The honesty we have in mind has little to do with the usual connotation of the word "honest," for the question is prompted by the following little incident that I read some time ago. Norma Morris tells the story in the Australian magazine Health.
"'Mrs. Smith said you were the best laundress she ever had, Norah,' we remarked as dainty muslins were taken from the sack.
"'Did she ma'am?' The woman looked up for a moment, but her face expressed no particular pleasure at the praise. Then it was to myself she should have said it, long ago, but she never did. During the months I worked for her she never said if things pleased her or not. She just looked at them and said nothing. I'd do my best for her, but all the time I did it with the feeling that she wasn't satisfied. I thought she was an honest woman.'
"'Honest, Norah?' we questioned. 'Why, she paid you, didn't she?'
"'She paid the money, ma'am; but if she liked my work, it was no more than my dues for her to say so,' was the answer. 'But she kept that back!'"

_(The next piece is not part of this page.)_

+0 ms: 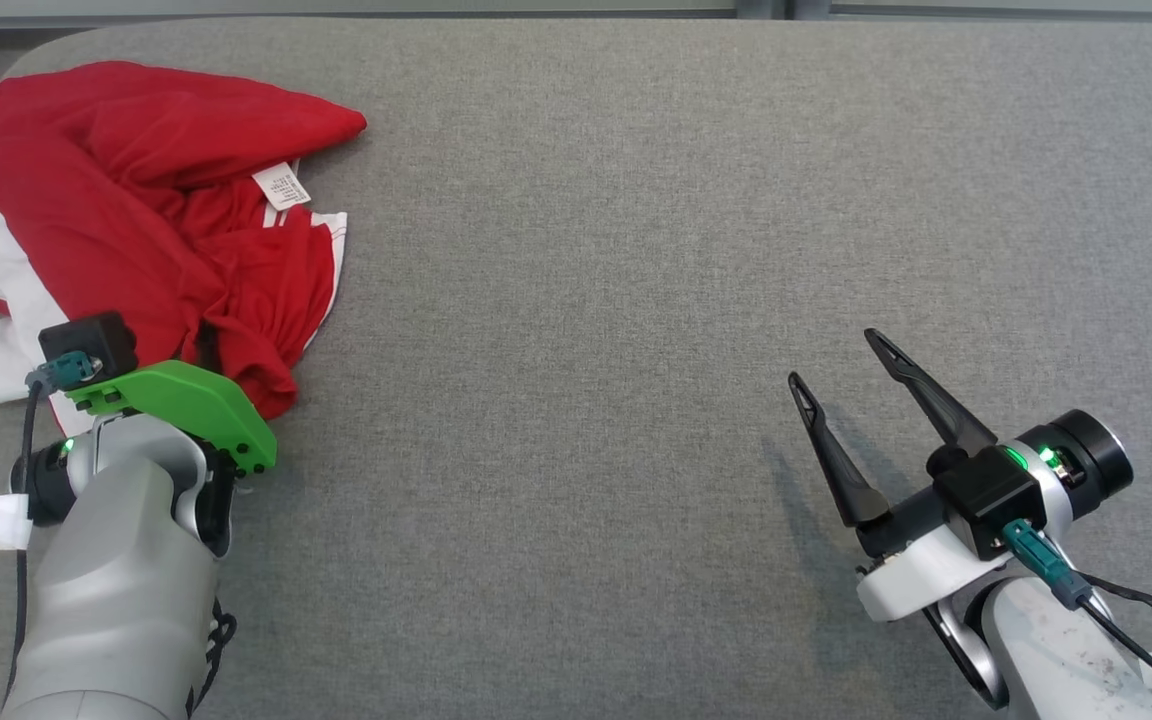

When Paul wrote the words of our text he was not thinking of appreciation and praise. But in our context we believe we are not amiss if we so apply it. Paul would say that the one who failed to render his just and legal dues to his government was dishonest. Is one who fails to return proper appreciation for services rendered dishonest?
Let us now consider a few specific questions: Do mother and father know we appreciate what they are doing for us? Do we who are parents let our children know we appreciate the little things they do for us? And husbands, have you told your wife lately how much you enjoy her cooking? Wives, does your husband know you are grateful for the help he gives around the house? And how about all those other people who work with and for us? Do they receive the appreciation that may be their rightful due?